Rodríguez denunció específicamente la orden ejecutiva firmada por el presidente de Estados Unidos, Donald Trump, el pasado 29 de enero, la cual calificó como un castigo colectivo contra el pueblo cubano. El objetivo de esta medida, puntualizó, es crear una catástrofe humanitaria mediante un cerco energético contra la mayor de las antillas.
El canciller cuestionó si una gran potencia puede permitirse intentar destruir a una pequeña nación de paz, provocar una tragedia humanitaria, destrozar su cultura nacional y someter a un pueblo noble y solidario al genocidio bajo el “burdo pretexto de la seguridad nacional“.
En tanto, el titular de Relaciones Exteriores enfatizó que el pueblo cubano defenderá con el mayor vigor y coraje, en estrecha unidad y amplio consenso, su derecho a la libre determinación, la independencia, la soberanía, la integridad territorial y el orden constitucional. Afirmó que esta defensa se realizará con “el concurso de los cubanos que residen en otras latitudes. Impediremos una crisis humanitaria en Cuba“, puntualizó.
Pese a las privaciones y sufrimientos que puedan enfrentar, Rodríguez destacó que el pueblo cubano es consciente, instruido y valiente. Resaltó que Cuba cuenta con recursos humanos altamente calificados, así como universales sistemas de educación, salud y ciencia.
Además, subrayó que la isla posee tierras cultivables, aguas y reservas minerales, infraestructura, produce casi la mitad del crudo que consume, dispone de capacidad de refinación y avanza en una importante y eficiente inversión en energía solar.
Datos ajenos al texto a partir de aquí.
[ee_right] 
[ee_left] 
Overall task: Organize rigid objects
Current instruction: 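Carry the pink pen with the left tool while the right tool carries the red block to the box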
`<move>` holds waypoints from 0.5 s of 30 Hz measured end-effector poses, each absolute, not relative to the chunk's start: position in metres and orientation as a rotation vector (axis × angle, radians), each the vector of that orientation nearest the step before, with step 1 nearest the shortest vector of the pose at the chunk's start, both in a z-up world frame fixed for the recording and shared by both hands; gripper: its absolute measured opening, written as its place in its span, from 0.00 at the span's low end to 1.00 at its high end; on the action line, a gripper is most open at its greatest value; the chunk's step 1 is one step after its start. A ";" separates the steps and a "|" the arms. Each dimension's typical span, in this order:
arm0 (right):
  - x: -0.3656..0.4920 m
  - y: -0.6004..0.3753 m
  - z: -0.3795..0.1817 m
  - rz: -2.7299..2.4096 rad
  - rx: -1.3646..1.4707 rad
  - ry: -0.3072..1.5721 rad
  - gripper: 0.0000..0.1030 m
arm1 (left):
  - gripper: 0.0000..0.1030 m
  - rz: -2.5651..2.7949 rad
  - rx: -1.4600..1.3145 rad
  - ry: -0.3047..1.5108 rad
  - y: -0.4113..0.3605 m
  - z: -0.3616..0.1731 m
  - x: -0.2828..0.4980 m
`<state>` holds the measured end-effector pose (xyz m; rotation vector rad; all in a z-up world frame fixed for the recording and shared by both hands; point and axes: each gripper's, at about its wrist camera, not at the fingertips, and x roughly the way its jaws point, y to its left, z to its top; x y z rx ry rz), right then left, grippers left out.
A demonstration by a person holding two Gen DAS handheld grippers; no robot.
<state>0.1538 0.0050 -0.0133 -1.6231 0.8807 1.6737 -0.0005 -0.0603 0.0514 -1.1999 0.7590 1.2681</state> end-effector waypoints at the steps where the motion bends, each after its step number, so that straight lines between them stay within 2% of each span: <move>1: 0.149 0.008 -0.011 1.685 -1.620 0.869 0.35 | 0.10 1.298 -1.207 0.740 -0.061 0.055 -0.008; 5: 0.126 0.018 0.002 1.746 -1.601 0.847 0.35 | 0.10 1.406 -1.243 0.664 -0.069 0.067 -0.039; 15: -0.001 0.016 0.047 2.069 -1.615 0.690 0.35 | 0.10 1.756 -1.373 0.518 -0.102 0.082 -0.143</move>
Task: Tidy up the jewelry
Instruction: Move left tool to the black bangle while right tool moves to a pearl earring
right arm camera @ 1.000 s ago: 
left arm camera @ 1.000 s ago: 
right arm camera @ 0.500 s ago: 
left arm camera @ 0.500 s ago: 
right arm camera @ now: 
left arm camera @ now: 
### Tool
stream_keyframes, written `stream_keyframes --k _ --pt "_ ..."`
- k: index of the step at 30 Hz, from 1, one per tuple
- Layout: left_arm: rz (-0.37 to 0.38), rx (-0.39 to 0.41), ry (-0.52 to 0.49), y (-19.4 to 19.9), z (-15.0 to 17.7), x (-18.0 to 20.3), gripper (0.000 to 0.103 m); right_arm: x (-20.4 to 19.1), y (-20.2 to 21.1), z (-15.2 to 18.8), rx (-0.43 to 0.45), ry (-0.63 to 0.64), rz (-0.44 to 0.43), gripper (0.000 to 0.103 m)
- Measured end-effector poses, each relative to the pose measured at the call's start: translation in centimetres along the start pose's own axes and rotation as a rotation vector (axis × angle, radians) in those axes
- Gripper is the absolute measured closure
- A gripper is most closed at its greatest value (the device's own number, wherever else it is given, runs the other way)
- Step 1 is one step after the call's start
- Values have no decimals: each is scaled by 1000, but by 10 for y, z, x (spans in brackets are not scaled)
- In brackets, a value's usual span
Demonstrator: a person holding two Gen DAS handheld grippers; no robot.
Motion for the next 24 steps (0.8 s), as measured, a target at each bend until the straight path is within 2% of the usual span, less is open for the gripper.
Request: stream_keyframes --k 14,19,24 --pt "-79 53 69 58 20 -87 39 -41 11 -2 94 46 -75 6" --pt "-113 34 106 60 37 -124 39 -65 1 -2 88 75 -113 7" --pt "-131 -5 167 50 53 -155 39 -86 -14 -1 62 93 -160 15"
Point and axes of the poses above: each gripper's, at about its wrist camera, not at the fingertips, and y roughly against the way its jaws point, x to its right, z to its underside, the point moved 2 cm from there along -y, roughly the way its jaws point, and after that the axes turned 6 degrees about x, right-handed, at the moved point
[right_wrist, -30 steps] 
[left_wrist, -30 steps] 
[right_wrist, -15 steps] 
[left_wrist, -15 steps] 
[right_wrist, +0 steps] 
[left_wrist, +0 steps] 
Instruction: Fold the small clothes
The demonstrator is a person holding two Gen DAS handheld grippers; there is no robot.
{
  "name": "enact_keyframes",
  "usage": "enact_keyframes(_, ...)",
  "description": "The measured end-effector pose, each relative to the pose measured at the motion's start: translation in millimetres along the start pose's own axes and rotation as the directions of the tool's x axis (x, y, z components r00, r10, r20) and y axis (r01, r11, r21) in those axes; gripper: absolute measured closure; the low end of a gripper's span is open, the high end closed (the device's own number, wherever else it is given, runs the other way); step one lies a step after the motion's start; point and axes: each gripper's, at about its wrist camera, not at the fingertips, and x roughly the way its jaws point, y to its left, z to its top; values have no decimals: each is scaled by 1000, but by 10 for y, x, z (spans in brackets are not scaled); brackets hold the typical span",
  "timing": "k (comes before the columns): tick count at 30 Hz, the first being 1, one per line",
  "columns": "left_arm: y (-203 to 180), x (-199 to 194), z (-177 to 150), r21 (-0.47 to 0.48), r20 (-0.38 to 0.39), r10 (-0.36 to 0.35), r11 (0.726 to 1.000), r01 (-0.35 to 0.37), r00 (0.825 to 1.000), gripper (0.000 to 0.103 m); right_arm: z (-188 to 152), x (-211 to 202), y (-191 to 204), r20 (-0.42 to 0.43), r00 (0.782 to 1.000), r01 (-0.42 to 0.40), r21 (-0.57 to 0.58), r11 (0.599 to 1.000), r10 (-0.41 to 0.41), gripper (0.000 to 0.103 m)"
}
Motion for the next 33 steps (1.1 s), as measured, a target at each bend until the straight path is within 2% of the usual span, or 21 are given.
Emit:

El ministro recordó que, con sufrimientos, tres generaciones de cubanos han superado el bloqueo estadounidense durante más de 60 años. Asimismo, subrayó la solidaridad de Cuba con todos, especialmente con las Naciones del Sur. Aseguró que, incluso en el peor escenario, persistirán y encontrarán soluciones creativas, mitigando el daño humanitario y manteniendo la solidaridad.
En su intervención, Rodríguez subrayó el compromiso de Cuba con la defensa y promoción de todos los derechos humanos. El canciller reafirmó el respaldo de su país al derecho inalienable del pueblo palestino y a la integridad de los migrantes. Asimismo, expresó admiración por la resistencia comunitaria del pueblo de Minnesota, Estados Unidos, y reiteró la oposición de Cuba a los dobles raseros y a la manipulación política en el ámbito internacional.
Con motivo del centenario del natalicio del Comandante en Jefe de la Revolución cubana, Fidel Castro Ruz, el ministro enfatizó la determinación de la isla para defender su nación. Asimismo, la decisión de salvaguardar una sociedad enfocada en alcanzar la dignidad plena del ser humano.
Finalmente, reiteró la disposición de la nación cubana para un diálogo con Estados Unidos, fundamentado en la igualdad soberana, el derecho internacional, el respeto mutuo y el beneficio recíproco, sin precondiciones ni injerencia en asuntos internos. Este diálogo, dijo Rodríguez, buscaría alcanzar una relación civilizada dentro de las diferencias existentes e incluso promover la cooperación en las áreas que resulten posibles para ambas naciones.
A finales de enero, el inquilino de la Casa Blanca rubricó una orden ejecutiva que declara a Cuba como una supuesta “amenaza inusual y extraordinaria” para la seguridad nacional estadounidense, argumentando que “Cuba alberga descaradamente a peligrosos adversarios de Estados Unidos”.
Tras conocerse la nueva agresión de Trump, rechazada por diversos líderes alrededor del mundo, el presidente de Cuba, Miguel Díaz-Canel, calificó la medida como un intento de asfixiar la economía de su país.
“Bajo un pretexto mendaz y vacío de argumentos, vendido por quienes hacen política y se enriquecen a costa del sufrimiento de nuestro pueblo, el presidente Trump pretende asfixiar la economía cubana imponiendo aranceles a países que soberanamente comercien petróleo con Cuba”, puntualizó el mandatario en una publicación en su cuenta oficial en la red social X.